Harriett McFeely, the Bigfoot Lady in Hastings, is very close to announcing that her new display at the Bigfoot Crossroads of America Museum and Research Center will be open for public viewing in a couple of weeks. It is a highly anticipated event as she was given permission to display the American flag from the cemetery in Garrison, Nebraska, in Butler County that was found carefully torn vertically along the stripes and braided after Memorial Day services. Braiding of horses’ manes and nylon ropes in barns and outbuildings seems to be a trait attributed to Bigfoot, particularly in our area in York, Polk and Platte counties. I had never heard of the braiding until after our visit to her museum in June. Similar incidents have been reported over the years in the same area to authorities. Currently she is in the process of publishing a booklet referencing encounters in these same areas. I’m anxious to take a look at what all she has had reported to her.

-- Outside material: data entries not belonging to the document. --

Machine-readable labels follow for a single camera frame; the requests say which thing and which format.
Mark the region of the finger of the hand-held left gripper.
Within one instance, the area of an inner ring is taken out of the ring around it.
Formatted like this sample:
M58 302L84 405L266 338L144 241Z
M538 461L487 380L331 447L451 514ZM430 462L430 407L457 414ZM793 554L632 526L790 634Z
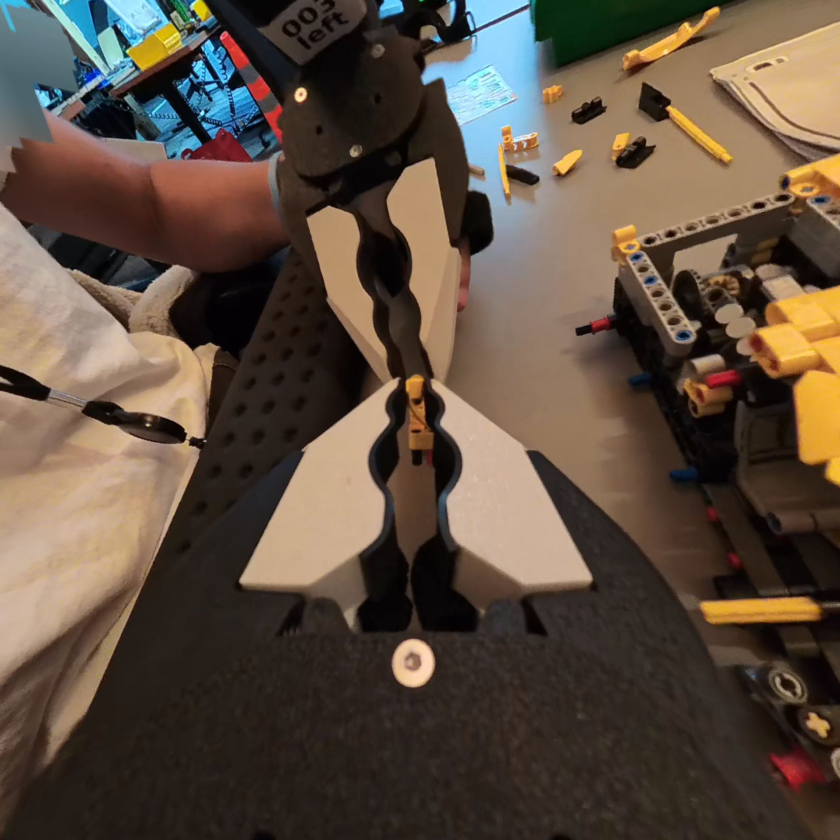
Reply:
M392 304L411 268L404 237L378 229L358 205L326 206L307 221L332 312L380 381L406 378L392 335Z
M433 377L446 383L455 346L461 257L449 241L434 159L405 168L386 207L410 257L408 288L419 309L420 344Z

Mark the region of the black perforated pad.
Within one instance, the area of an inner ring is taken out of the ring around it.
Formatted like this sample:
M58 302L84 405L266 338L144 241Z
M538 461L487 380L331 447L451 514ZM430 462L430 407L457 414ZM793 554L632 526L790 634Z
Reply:
M340 420L369 370L331 310L322 280L292 249L247 269L203 275L175 326L209 338L236 361L217 360L210 424L161 543L173 560L290 454Z

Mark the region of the long yellow rod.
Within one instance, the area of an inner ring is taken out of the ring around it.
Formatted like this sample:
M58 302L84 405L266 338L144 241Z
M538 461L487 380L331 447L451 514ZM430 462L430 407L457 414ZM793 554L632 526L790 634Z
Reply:
M665 110L668 119L689 137L694 144L720 163L724 165L732 163L732 155L720 143L712 139L706 132L688 119L685 114L672 104L667 106Z

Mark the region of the grey desk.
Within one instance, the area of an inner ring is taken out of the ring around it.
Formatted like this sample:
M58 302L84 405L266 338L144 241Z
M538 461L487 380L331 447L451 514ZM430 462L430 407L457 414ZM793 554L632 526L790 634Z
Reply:
M630 76L620 45L553 67L549 45L534 41L525 2L470 5L483 29L470 43L429 58L427 79L461 81L492 65L518 99L463 128L469 160L486 170L473 185L492 205L495 239L473 263L469 302L458 318L449 387L525 445L548 456L654 561L686 607L716 596L729 571L700 493L673 483L685 462L638 372L627 343L608 332L574 329L612 310L614 230L641 234L682 224L770 193L799 159L710 78L709 70L838 21L839 3L741 2L725 7L702 40ZM638 110L642 83L731 155L720 163L670 120ZM562 98L542 102L560 84ZM601 97L606 111L587 124L571 112ZM535 150L507 164L535 172L535 186L509 182L506 202L497 147L501 128L537 132ZM656 151L635 170L612 160L617 134L643 135ZM574 150L563 178L552 165Z

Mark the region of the small yellow brick assembly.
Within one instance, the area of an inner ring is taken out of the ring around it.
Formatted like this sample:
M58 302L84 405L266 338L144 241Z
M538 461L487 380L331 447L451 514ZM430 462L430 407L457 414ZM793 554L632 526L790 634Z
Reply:
M425 379L414 374L406 379L406 416L408 422L408 447L413 466L432 462L434 430L427 421Z

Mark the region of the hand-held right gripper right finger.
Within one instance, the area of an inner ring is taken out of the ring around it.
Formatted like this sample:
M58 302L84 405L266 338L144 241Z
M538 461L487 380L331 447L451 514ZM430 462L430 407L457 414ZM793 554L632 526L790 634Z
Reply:
M420 548L421 627L476 629L499 602L590 590L536 454L438 381L426 411L436 525Z

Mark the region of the black badge reel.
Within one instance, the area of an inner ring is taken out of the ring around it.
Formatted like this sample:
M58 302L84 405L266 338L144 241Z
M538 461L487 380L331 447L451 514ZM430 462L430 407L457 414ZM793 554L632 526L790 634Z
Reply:
M170 418L127 411L117 403L102 399L82 399L51 389L30 375L4 365L1 366L1 391L32 402L65 408L147 442L187 445L198 449L206 444L204 437L189 435L182 425Z

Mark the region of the yellow black toy car model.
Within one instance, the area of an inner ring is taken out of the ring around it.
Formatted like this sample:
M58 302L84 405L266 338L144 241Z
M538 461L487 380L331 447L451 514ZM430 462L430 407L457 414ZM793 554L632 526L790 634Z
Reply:
M839 780L838 154L775 192L683 224L612 235L616 331L699 487L731 573L700 605L773 655L736 673L788 753L791 787Z

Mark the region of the open instruction booklet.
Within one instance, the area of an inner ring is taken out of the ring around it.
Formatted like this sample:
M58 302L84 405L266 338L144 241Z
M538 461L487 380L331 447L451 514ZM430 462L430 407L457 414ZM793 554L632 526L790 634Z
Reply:
M805 160L839 152L839 23L713 68L710 77Z

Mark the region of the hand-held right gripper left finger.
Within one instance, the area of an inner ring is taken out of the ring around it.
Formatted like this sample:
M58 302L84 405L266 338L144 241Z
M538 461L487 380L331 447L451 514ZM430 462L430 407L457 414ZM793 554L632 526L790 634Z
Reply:
M331 600L368 633L408 628L408 562L388 487L405 420L405 385L396 378L302 450L242 588Z

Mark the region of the black device with green lights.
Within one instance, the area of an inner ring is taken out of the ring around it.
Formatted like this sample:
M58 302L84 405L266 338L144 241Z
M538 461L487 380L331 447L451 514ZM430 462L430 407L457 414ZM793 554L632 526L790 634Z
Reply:
M420 39L425 27L434 30L445 45L471 39L476 32L475 19L467 8L467 1L403 1L399 33Z

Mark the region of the green plastic bin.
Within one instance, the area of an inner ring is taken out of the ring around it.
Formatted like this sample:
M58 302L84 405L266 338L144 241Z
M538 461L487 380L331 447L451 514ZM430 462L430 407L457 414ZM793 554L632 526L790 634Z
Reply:
M682 24L722 1L531 1L535 41L564 67L636 37Z

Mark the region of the orange striped post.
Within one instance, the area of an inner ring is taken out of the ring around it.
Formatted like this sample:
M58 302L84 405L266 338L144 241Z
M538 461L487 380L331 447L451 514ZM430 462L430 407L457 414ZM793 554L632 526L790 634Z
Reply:
M235 39L228 31L220 35L221 42L234 63L238 74L241 76L251 97L255 100L262 116L268 123L279 144L282 144L283 137L280 128L280 116L282 107L275 94L270 90L266 81L252 65L246 53L239 47Z

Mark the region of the yellow storage bin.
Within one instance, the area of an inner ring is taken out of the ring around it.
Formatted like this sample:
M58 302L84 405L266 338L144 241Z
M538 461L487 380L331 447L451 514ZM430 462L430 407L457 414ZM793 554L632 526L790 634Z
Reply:
M140 71L160 64L182 47L181 31L172 23L148 35L139 44L127 49L127 56Z

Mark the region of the yellow curved panel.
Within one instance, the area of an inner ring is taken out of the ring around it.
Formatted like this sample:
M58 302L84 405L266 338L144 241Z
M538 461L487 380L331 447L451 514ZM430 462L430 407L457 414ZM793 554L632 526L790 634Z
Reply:
M623 70L632 70L649 66L667 56L672 55L678 49L686 46L692 40L697 39L717 21L721 12L719 6L708 9L695 23L686 21L672 34L660 39L644 49L632 49L623 56Z

I have to admit that I have been astounded by the number of people who have pulled me aside to share with me their experiences with things that they have heard or seen over the last 20-30 years. These are respectable people I have known for years, and whose word I would never question. A couple of area farmers and livestock men told me that their grandfathers and great-grandfathers recalled seeing what they referred to as “giants” or “hairy giants,” especially in areas where there were river bottoms or streams flowing through their properties. A “nest” was reportedly spotted along an area of the Platte River in one of the counties. It seems the general consensus is that there are too many experiences and instances to not have some basis of fact.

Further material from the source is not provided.